I hope your suggestion of opening up the position of Governor-General to the general public would not result in any sort of "election" as this would politicise the position. However, input from the public is a good idea only so far as the public input would be "suggestions" only. The Governor General's role is increasingly becoming irrelevant in the Australia of today - in the past I have supported retaining the ties through this position to the Queen (or whoever is the reigning royal of the day), but because of the diversity of origins of our population in 2008 I believe it is time to cut the ties.

pat | 15 February 2008  

An excellent suggestion. Such a procedure would make the position much more meaningful providing the incumbent is allowed to do his/her job.
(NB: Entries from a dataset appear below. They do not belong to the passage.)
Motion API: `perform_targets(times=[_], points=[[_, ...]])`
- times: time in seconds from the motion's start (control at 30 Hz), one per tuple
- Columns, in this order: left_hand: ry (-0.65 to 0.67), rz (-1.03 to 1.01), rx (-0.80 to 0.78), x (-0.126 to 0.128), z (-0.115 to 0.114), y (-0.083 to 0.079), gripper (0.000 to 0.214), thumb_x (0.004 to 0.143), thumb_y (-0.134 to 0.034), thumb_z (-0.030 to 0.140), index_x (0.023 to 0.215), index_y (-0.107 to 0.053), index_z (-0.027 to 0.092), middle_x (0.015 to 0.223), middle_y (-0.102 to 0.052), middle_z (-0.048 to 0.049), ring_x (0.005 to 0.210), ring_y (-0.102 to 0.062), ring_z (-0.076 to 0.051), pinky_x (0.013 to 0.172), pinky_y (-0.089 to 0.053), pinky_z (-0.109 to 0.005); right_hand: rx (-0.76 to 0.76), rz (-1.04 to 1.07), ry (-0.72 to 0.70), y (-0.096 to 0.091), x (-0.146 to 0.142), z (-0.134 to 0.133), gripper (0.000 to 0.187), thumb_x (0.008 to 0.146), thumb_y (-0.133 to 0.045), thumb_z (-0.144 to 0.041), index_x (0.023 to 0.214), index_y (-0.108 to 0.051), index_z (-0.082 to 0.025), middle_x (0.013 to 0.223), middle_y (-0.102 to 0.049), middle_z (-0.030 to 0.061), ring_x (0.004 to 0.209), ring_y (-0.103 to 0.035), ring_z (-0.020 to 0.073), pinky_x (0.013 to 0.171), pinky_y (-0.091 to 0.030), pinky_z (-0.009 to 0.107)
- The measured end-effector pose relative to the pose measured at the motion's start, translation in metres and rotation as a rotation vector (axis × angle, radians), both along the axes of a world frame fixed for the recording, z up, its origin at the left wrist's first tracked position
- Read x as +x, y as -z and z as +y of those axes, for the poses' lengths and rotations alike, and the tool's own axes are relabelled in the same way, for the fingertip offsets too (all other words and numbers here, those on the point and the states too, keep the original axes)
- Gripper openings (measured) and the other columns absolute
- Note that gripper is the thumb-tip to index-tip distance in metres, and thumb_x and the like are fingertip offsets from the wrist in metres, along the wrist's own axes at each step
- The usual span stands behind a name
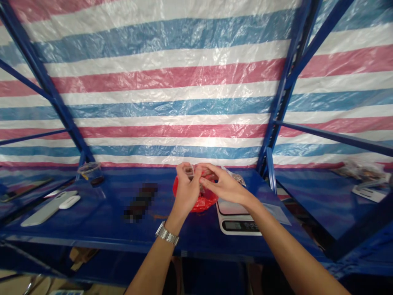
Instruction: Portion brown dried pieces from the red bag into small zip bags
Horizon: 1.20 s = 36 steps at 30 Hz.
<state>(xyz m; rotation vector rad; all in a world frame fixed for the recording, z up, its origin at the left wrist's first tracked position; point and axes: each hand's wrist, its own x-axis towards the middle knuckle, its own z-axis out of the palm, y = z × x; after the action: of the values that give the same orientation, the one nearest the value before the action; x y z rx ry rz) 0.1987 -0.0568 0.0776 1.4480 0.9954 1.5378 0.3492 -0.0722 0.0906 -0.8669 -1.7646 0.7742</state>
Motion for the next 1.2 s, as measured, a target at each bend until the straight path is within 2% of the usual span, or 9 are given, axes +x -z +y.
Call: perform_targets(times=[0.1,0.23,0.4,0.57,0.73,0.83,0.9,1.03,1.2], points=[[0.203,-0.102,-0.149,0.03,0.007,-0.003,0.039,0.093,-0.065,0.049,0.114,-0.043,0.025,0.102,-0.065,-0.0046,0.087,-0.069,-0.018,0.075,-0.055,-0.029,-0.069,0.095,-0.008,0.004,0.02,0.0,0.041,0.088,-0.07,-0.038,0.127,-0.061,-0.025,0.116,-0.074,0.0064,0.097,-0.071,0.0189,0.086,-0.059,0.033],[0.433,-0.216,-0.212,0.056,0.009,0.009,0.051,0.086,-0.07,0.06,0.111,-0.042,0.025,0.1,-0.065,-0.0039,0.081,-0.069,-0.018,0.07,-0.058,-0.031,-0.183,0.095,-0.026,0.014,0.049,-0.002,0.045,0.087,-0.072,-0.039,0.129,-0.059,-0.025,0.113,-0.073,0.0062,0.089,-0.07,0.017,0.073,-0.058,0.028],[0.554,-0.172,-0.183,0.065,0.008,0.031,0.052,0.086,-0.067,0.065,0.114,-0.048,0.026,0.109,-0.065,-0.0047,0.094,-0.069,-0.018,0.081,-0.057,-0.032,-0.247,0.037,0.019,0.025,0.067,-0.015,0.044,0.084,-0.077,-0.04,0.122,-0.065,-0.022,0.109,-0.075,0.0066,0.091,-0.07,0.0187,0.079,-0.058,0.031],[0.483,0.066,-0.016,0.065,0.005,0.042,0.051,0.089,-0.072,0.048,0.129,-0.048,0.026,0.131,-0.059,-0.0099,0.121,-0.061,-0.022,0.102,-0.051,-0.035,-0.261,-0.017,0.069,0.038,0.086,-0.027,0.035,0.085,-0.076,-0.042,0.111,-0.069,-0.019,0.111,-0.075,0.0079,0.1,-0.071,0.0221,0.089,-0.056,0.036],[0.247,0.495,0.295,0.046,0.008,0.055,0.058,0.09,-0.071,0.041,0.14,-0.046,0.024,0.141,-0.054,-0.0147,0.137,-0.048,-0.031,0.119,-0.034,-0.051,-0.105,-0.283,0.397,0.067,0.109,-0.025,0.035,0.081,-0.077,-0.035,0.113,-0.071,-0.022,0.102,-0.075,0.0056,0.094,-0.069,0.0229,0.087,-0.054,0.038],[0.131,0.72,0.374,0.034,0.012,0.061,0.052,0.095,-0.062,0.042,0.142,-0.046,0.026,0.14,-0.055,-0.0132,0.138,-0.047,-0.033,0.116,-0.036,-0.052,-0.013,-0.419,0.443,0.074,0.113,-0.022,0.041,0.078,-0.081,-0.034,0.117,-0.071,-0.024,0.113,-0.075,0.006,0.105,-0.069,0.0257,0.099,-0.051,0.043],[0.086,0.779,0.379,0.03,0.014,0.062,0.048,0.099,-0.055,0.041,0.143,-0.046,0.025,0.137,-0.056,-0.0132,0.134,-0.049,-0.032,0.113,-0.039,-0.051,0.037,-0.402,0.463,0.07,0.114,-0.021,0.04,0.083,-0.078,-0.038,0.12,-0.071,-0.024,0.118,-0.075,0.0079,0.11,-0.069,0.0268,0.102,-0.05,0.043],[0.038,0.807,0.394,0.029,0.015,0.055,0.039,0.102,-0.049,0.039,0.138,-0.05,0.024,0.133,-0.059,-0.0133,0.126,-0.053,-0.032,0.108,-0.042,-0.049,0.167,-0.293,0.633,0.058,0.119,-0.02,0.028,0.097,-0.059,-0.041,0.112,-0.072,-0.021,0.114,-0.075,0.011,0.107,-0.069,0.0268,0.099,-0.051,0.042],[0.028,0.856,0.393,0.026,0.021,0.051,0.027,0.101,-0.043,0.021,0.122,-0.061,0.024,0.119,-0.068,-0.0112,0.113,-0.061,-0.029,0.101,-0.047,-0.045,0.221,-0.263,0.752,0.059,0.127,-0.016,0.031,0.1,-0.051,-0.043,0.105,-0.072,-0.02,0.11,-0.076,0.0117,0.103,-0.069,0.0268,0.093,-0.052,0.041]])
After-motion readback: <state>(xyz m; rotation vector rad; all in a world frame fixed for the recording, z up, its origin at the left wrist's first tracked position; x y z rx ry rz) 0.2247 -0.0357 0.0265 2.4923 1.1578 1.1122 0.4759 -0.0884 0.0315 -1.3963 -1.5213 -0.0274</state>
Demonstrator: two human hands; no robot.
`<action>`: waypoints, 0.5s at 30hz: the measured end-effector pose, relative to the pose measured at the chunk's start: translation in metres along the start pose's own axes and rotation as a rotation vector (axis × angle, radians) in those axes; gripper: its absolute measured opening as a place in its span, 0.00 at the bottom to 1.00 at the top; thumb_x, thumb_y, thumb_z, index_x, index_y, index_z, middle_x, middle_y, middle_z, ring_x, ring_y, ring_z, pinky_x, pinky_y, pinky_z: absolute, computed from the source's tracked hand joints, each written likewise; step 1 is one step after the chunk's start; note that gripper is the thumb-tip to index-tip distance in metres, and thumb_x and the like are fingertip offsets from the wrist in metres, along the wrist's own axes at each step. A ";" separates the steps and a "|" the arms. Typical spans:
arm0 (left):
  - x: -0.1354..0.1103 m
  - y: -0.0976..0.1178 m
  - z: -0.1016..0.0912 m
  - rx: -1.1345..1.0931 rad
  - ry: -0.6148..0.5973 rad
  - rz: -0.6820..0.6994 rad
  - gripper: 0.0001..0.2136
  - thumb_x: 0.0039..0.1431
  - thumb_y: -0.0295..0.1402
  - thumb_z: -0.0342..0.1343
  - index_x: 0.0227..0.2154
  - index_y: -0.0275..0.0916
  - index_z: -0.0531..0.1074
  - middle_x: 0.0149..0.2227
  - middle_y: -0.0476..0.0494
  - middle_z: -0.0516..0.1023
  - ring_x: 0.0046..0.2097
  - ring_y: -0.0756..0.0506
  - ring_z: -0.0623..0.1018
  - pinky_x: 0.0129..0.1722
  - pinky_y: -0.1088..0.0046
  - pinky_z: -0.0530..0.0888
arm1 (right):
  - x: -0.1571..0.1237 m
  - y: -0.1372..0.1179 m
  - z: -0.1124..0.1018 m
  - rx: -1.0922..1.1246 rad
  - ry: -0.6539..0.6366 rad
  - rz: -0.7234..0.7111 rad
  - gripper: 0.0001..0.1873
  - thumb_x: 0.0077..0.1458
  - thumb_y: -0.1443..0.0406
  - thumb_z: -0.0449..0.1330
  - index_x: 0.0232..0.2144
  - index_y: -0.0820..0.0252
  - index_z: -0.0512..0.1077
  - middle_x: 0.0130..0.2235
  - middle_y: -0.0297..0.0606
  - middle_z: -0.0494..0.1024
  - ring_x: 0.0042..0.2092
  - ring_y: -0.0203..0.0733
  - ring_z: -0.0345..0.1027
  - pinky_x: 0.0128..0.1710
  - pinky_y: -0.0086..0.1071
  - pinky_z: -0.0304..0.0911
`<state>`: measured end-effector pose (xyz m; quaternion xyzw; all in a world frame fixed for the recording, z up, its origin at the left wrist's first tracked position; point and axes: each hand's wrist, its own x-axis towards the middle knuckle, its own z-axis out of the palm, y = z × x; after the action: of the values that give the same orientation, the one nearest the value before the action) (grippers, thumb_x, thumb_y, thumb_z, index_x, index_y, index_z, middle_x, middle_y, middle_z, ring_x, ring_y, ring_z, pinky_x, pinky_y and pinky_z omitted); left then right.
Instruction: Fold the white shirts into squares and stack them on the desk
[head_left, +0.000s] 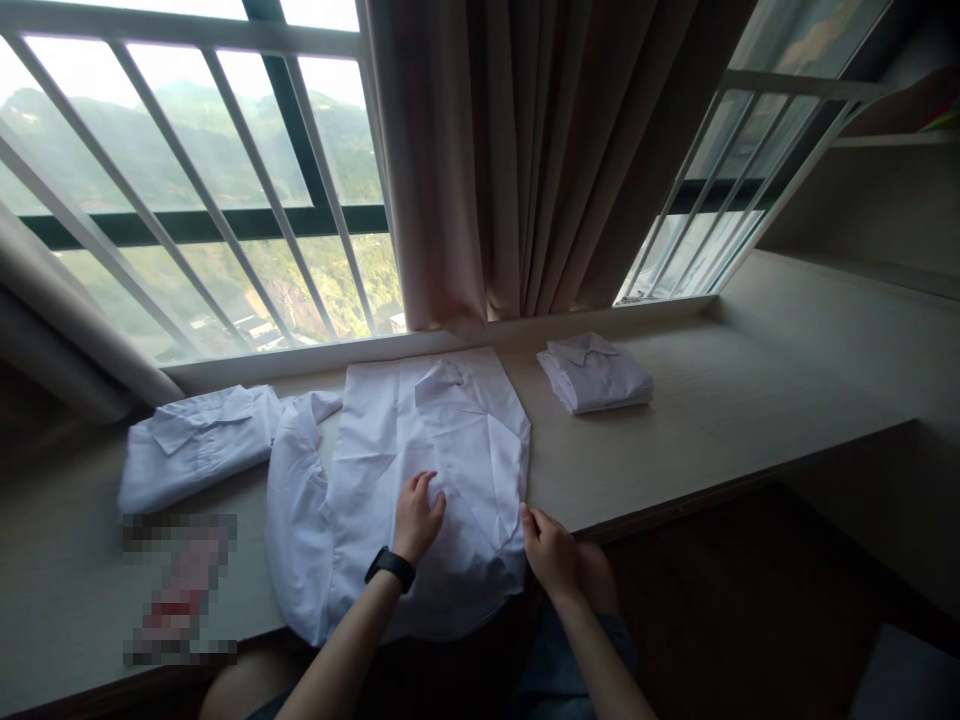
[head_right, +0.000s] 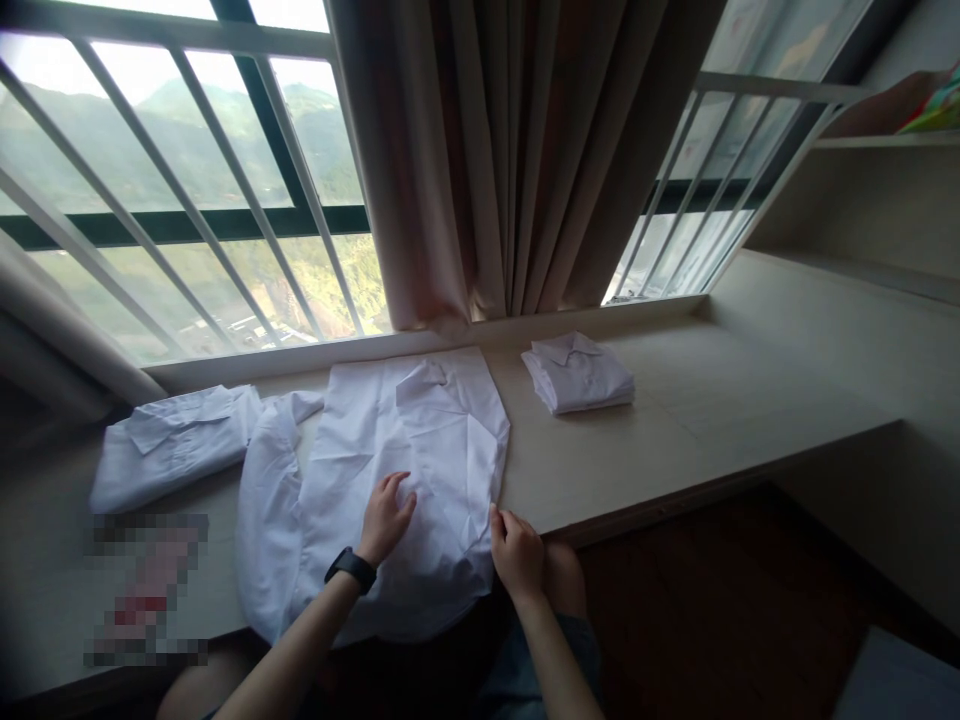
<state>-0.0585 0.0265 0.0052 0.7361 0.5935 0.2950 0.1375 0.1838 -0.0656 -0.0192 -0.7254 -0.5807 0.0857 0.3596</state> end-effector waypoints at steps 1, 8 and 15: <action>0.018 -0.001 0.000 -0.014 0.034 -0.031 0.18 0.61 0.33 0.53 0.53 0.35 0.71 0.52 0.34 0.74 0.55 0.39 0.74 0.57 0.59 0.71 | 0.002 0.001 0.000 -0.038 -0.002 -0.026 0.25 0.68 0.53 0.48 0.26 0.58 0.74 0.29 0.42 0.80 0.33 0.42 0.73 0.34 0.30 0.56; 0.168 -0.007 0.000 0.212 0.084 -0.093 0.30 0.57 0.33 0.58 0.63 0.36 0.62 0.59 0.30 0.68 0.59 0.35 0.70 0.58 0.57 0.69 | 0.014 0.016 0.005 -0.075 0.017 -0.176 0.21 0.66 0.54 0.54 0.24 0.58 0.74 0.24 0.36 0.77 0.27 0.38 0.71 0.30 0.29 0.52; 0.279 -0.034 0.014 0.377 0.016 -0.139 0.30 0.57 0.35 0.59 0.64 0.51 0.63 0.65 0.37 0.63 0.60 0.32 0.69 0.55 0.54 0.70 | 0.018 0.020 0.007 -0.019 0.064 -0.247 0.18 0.66 0.59 0.55 0.25 0.58 0.74 0.22 0.35 0.75 0.24 0.37 0.69 0.29 0.29 0.55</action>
<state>-0.0433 0.3033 0.0513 0.7037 0.6886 0.1745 0.0127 0.2012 -0.0479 -0.0315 -0.6541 -0.6547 0.0122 0.3788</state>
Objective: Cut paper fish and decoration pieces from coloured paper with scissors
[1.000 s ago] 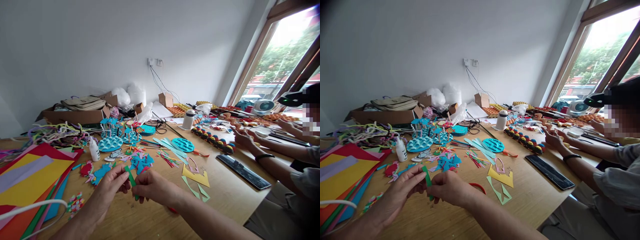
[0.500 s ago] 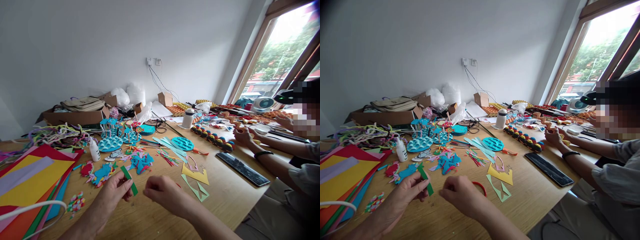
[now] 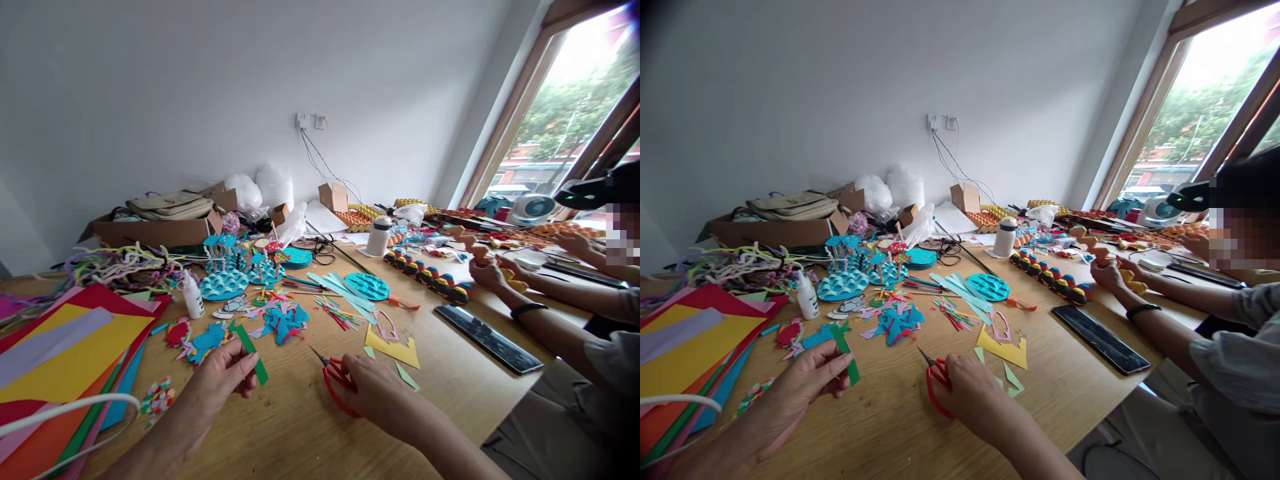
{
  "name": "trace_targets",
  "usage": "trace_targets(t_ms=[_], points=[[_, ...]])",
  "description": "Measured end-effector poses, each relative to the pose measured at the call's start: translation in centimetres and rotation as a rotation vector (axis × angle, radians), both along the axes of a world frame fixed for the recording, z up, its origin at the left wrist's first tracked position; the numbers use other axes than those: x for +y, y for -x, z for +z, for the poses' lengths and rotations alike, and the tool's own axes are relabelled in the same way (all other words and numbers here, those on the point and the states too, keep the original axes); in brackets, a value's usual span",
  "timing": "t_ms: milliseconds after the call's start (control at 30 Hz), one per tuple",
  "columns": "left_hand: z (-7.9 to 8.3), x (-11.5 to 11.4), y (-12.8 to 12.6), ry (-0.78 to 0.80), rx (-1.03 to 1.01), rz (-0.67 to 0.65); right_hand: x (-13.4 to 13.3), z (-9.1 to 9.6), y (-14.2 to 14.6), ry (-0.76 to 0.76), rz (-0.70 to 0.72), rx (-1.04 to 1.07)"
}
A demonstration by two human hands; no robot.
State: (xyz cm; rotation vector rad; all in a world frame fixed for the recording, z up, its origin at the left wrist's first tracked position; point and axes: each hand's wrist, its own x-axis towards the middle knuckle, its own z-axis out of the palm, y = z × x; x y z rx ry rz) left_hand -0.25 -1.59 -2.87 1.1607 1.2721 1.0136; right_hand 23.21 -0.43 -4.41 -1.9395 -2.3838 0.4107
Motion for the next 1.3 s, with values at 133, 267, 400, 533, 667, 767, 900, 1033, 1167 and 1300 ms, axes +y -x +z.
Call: trace_targets(t_ms=[133, 267, 400, 533, 667, 767, 900, 1033, 1167, 1300], points=[[0.0, -0.2, 0.0, -0.033, 0.027, -0.009, -0.5, 0.7, 0.8, 0.140, -0.005, 0.632], [0.1, -0.1, -0.6, -0.085, 0.059, -0.042, -0.9, 1.0, 4.0, 0.331, -0.034, 1.306], [-0.1, 0.3, -0.6, -0.134, 0.075, -0.060, -0.7, 0.6, 7.4, 0.352, -0.021, 1.415], [-0.6, 0.6, 0.0, -0.121, 0.074, -0.071, -0.1, 0.2, 8.9, 0.263, -0.046, 1.345], [-0.9, 0.3, 0.2, -0.112, 0.054, -0.102, 0.1, 0.3, 9.4, 0.215, -0.049, 1.334], [-0.7, -0.1, 0.0, -0.120, 0.042, -0.129, 0.2, 0.4, 9.6, 0.177, -0.053, 1.334], [-0.2, -0.3, -0.3, -0.118, 0.031, -0.125, 0.1, 0.7, 9.7, 0.143, -0.032, 1.352], [0.5, -0.4, -0.1, -0.120, 0.003, -0.073, -1.0, 0.9, 8.6, 0.109, 0.033, 1.298], [1.0, -0.6, 0.3, -0.081, -0.048, -0.039, -2.6, 0.5, 7.1, 0.154, 0.083, 1.106], [1.4, -1.0, 0.3, -0.069, -0.149, -0.047, -3.5, -0.6, 6.6, 0.142, 0.143, 0.879]])
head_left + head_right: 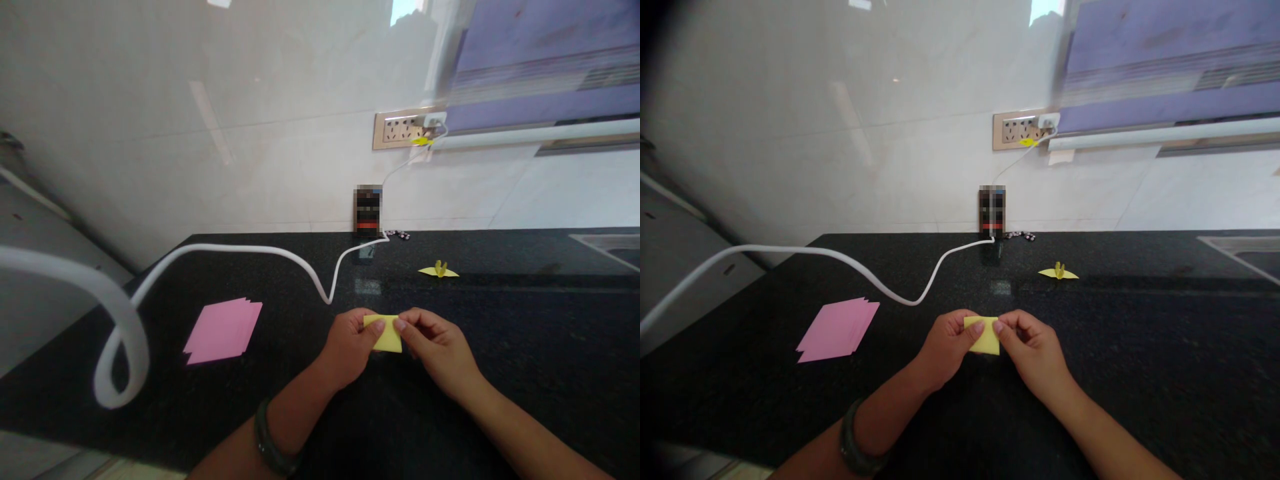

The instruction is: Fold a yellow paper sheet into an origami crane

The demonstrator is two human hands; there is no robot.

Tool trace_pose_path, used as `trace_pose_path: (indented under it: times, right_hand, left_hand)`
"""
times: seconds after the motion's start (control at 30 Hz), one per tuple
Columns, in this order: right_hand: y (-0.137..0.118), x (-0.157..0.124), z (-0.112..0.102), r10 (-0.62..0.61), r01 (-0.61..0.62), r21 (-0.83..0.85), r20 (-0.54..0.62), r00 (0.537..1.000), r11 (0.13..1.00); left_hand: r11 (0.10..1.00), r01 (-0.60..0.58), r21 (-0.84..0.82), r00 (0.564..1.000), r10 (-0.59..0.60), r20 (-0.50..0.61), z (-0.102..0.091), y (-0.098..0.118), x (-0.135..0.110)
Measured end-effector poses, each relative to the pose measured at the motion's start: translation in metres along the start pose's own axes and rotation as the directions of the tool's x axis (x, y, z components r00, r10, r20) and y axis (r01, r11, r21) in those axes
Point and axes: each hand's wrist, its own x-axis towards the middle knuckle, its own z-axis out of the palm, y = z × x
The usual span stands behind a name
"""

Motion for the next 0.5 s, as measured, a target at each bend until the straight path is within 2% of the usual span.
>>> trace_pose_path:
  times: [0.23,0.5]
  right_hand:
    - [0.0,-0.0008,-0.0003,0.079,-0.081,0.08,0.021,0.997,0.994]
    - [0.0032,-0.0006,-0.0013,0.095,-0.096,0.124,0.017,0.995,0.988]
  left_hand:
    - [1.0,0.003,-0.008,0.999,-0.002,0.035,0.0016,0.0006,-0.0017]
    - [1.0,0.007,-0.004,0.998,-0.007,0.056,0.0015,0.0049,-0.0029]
michael skennar | 15 February 2008  

My nomination is Patrick Dodson, the Aboriginal Reconcilation leader.

Adrian Gallagher | 15 February 2008  

Your idea may cause abberations, such as people marketing themselves publicly as in state and commonwealth elections in order to gain the role.

As a member of the general public I have never know the background of most of the appointees of the past. Such exemplary people as William Deane have played an important role in educating the general public. I was present at a dinner in the first few weeks of his governance. He told of going out with his wife and living for 6 weeks or so with aboriginal communities to be certain for himself that he would be the right person for all Australians.

Some appointments in the past have been political or a reward for past work done for a particular party, I realise. It would not be an easy decision for anyone to make.

Bev Smith | 15 February 2008  

A great suggestion. Question - does our new PM read Eureka Street?

Thomas Curran | 15 February 2008  

This is a well reasoned article. I DON'T like an open election process - John Warhurst gives reasons for this - but I agree that consultation is needed. The challenge is to establish a consultation process which is simple and yet legally pretty watertight.

Jim | 16 February 2008  

Agree entirely PM shoild be advised to involve the public in selection of a G-G. I could offer a name. But don't just write about it to your select audience. Tell the PM to act on the suggestion.

Bill Barry | 17 February 2008  

The key advantage of our present constitutional arrangement (constitutional monarchy) is that it requires the person who has supreme executive power (Prime Minister) to defer ceremonially to the person (GG) who represents the people. It is important not to politicise the office, which overmuch consultation could foster. At the same time, it is important to have someone with political nous and experience, who in the face of a crisis would first seek a political solution before having recourse to a constitutional one, unlike John Kerr in 1975. Some otherwise worthy and popular candidates might lack the required political nous and savvy in regard to the constitution.